╔══
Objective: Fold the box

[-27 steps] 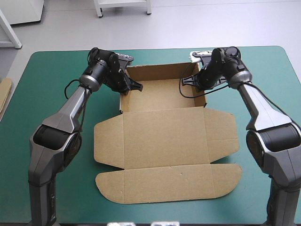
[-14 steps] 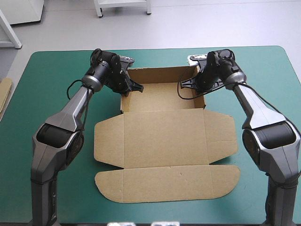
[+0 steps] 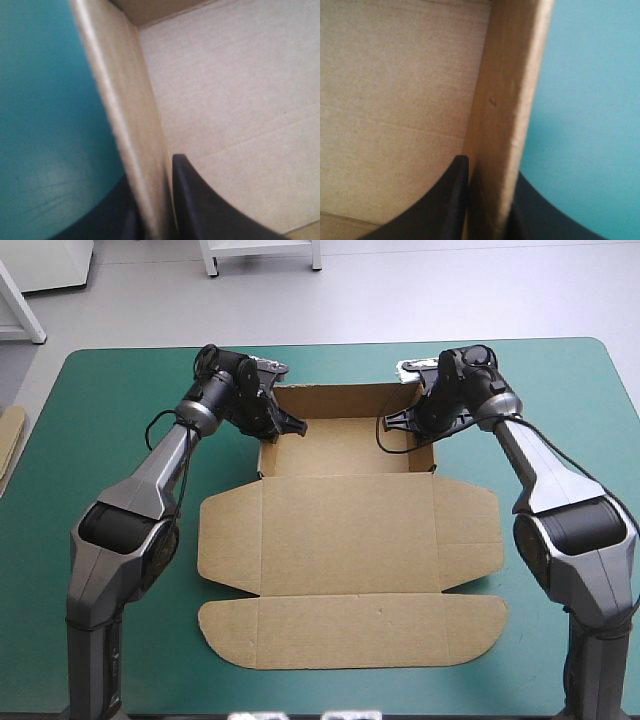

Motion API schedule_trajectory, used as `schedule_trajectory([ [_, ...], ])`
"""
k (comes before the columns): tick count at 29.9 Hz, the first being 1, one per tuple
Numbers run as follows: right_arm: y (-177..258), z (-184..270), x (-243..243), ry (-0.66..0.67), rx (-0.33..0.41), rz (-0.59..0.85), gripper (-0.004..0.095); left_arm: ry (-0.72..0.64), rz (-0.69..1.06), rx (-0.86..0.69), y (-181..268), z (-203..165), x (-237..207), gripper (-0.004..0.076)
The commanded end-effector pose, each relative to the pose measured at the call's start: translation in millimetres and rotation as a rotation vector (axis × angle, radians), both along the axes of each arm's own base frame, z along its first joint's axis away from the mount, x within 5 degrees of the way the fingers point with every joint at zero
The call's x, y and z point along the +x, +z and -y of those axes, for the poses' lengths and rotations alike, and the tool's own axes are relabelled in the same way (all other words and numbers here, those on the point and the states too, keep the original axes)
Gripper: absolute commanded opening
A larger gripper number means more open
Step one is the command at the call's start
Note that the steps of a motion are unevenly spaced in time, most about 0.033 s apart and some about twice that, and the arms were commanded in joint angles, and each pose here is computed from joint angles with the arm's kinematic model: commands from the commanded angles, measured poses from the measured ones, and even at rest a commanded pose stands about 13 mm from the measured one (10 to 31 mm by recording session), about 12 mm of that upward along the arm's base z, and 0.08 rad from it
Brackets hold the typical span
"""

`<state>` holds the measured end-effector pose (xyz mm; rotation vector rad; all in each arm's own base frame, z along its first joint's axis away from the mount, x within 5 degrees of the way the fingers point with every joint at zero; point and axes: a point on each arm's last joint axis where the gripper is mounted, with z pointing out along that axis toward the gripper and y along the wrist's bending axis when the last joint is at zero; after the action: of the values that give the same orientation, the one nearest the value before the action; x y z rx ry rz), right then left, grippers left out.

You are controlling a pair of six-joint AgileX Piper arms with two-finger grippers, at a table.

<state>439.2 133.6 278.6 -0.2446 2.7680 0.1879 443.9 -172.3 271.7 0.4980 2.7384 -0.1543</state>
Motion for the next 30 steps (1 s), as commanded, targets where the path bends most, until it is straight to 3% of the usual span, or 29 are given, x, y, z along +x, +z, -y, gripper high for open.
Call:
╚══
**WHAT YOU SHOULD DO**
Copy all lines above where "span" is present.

**RESULT BELOW**
Brackets hold the typical span
Motion for the next 30 steps (1 s), as commanded, targets where the path bends most, until it is straight to 3% of the usual span, or 29 are given, x, y, z along +x, +z, -y, gripper high for open.

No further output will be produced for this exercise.